A Izioum, le souvenir de la petite Nyka plane dans la cave d'Andriï
Pendant les longs mois d'occupation russe à Izioum, Andriï Plechane a recueilli jusqu'à soixante personnes dans sa cave. Parmi eux, il y avait Nyka, un bébé alors âgé de deux mois, dont la présence imprègne l'abri où vit toujours le sexagénaire.
Izioum, ville de l'est de l'Ukraine qui comptait quelque 45.000 habitants avant guerre, a été reprise par les forces ukrainiennes mi-septembre, et vit calmement depuis lors, contrairement à d'autres localités libérées plus proches de la ligne de front.
Pourtant, Andriï n'a pas quitté sa cave de quelque 70 m2, où il vit désormais seul avec ses chiens et chats.
"Je ne vous raconterai que si vous buvez un coup avec moi", lance le sexagénaire joyeux et bodybuildé en remplissant des petits verres d'une sorte de whisky fait maison et en coupant des tranches de fromage.
La cave, qui date du 19e siècle, a servi d'abri pendant la Seconde Guerre mondiale, explique cet ancien employé d'une compagnie de produits agricoles. Il l'a joliment aménagée. Des icônes religieuses, des peintures et un portrait du poète national Taras Chevtchenko sont accrochées aux murs. Un haltère et un punching ball traînent dans un coin.
Les produits pour bébé sont toujours posés sur l'étagère près du lit d'Andriï.
"Je suis devenu son parrain", raconte fièrement Andriï, qui se remémore avoir un jour été le seul à pouvoir apaiser et endormir le bébé hurlant alors que les explosions résonnaient dans le quartier.
Pendant tout le premier mois, les réfugiés ne sortent quasiment pas de la cave, trop dangereux. On réchauffe le biberon du bébé contre son corps, on s'éclaire à la bougie.
Les habitants de l'abri vivent dans la terreur des descentes des soldats russes, qui viennent régulièrement vérifier l'identité des hommes et les déshabillent pour voir s'ils n'ont pas de tatouages nationalistes sur le corps.
"On pouvait être tué à tout moment. Ces souffrances traversées ensemble nous ont unis", raconte Andriï.
- "Au printemps" -
Mais désormais, tout le monde est parti. Les réfugiés de l'abri se sont dispersés dans le pays, certains sont à l'étranger, en Allemagne, explique-t-il.
Nyka et ses parents sont restés deux mois dans la cave. "Mais les parents craignaient pour la santé de la petite, qui ne voyait jamais la lumière du jour. Ils ont réussi à partir pour rejoindre leurs proches à Koursk", une ville en Russie située non loin de la frontière ukrainienne.

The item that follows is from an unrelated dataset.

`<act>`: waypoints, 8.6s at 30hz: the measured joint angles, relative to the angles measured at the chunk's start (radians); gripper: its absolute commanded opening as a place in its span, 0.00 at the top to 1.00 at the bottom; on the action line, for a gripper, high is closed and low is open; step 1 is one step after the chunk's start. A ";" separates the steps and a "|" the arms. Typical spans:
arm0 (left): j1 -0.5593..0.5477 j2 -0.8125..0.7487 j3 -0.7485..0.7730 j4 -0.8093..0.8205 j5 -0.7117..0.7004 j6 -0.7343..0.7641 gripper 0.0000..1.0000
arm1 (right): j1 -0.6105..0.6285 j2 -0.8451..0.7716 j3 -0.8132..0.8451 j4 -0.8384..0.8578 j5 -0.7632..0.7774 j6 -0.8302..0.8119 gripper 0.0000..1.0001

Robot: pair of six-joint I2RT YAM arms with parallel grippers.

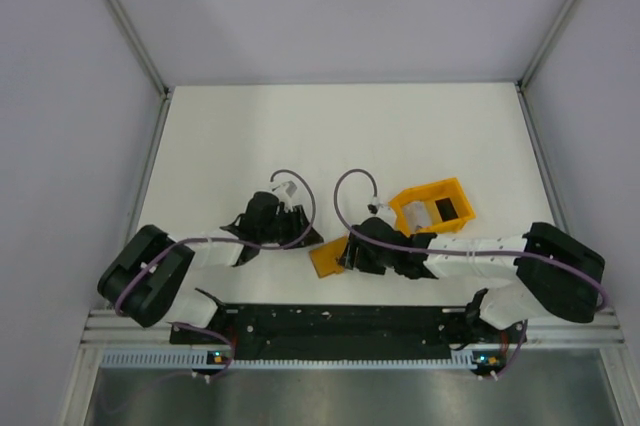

Depuis la libération d'Izioum, Andriï leur a parlé au téléphone. "Je leur ai dit que je voulais les revoir vite, ils m'ont promis de revenir au printemps".
Andriï essaye de montrer une photo du bébé, mais elle ne se télécharge pas. Il se lève alors et va chercher deux pyjamas à pieds, un gris et un rose avec un lapin, qu'il étend sur le divan.
"Ceux là, je ne les donnerai pas", sourit l'homme qui continue à oeuvrer pour les habitants du quartier en distribuant de l'aide humanitaire ou en réparant les appartements endommagés.
Comme toutes les zones de l'est conquises par les Russes puis reprises par les Ukrainiens, sa ville présente le même visage ravagé, des immeubles à moitié détruits aux façades criblées d'éclats ou noircies par la fumée.
Surtout, le nom d'Izioum s'inscrit dans la longue litanie des horreurs vraisemblablement commises par l'armée russe. Après la reprise par les troupes ukrainiennes, des chambres de torture ont été découvertes, et, dans la forêt avoisinante, plus de 440 tombes et une fosse commune ont été retrouvées.
Les dépouilles ont toutes été exhumées pour être identifiées et pour déterminer les causes de la mort, les autorités ukrainiennes soupçonnant des crimes de guerre.
Le visage souriant d'Andriï s'assombrit. "Avant, on vivait bien à Izioum. C'était une jolie ville, on chassait, on pêchait, on allait ramasser les champignons".
"Maintenant, dès qu'il y a un bruit inattendu on se demande ce qui se passe. Hommes, enfants, animaux, on a tous peur".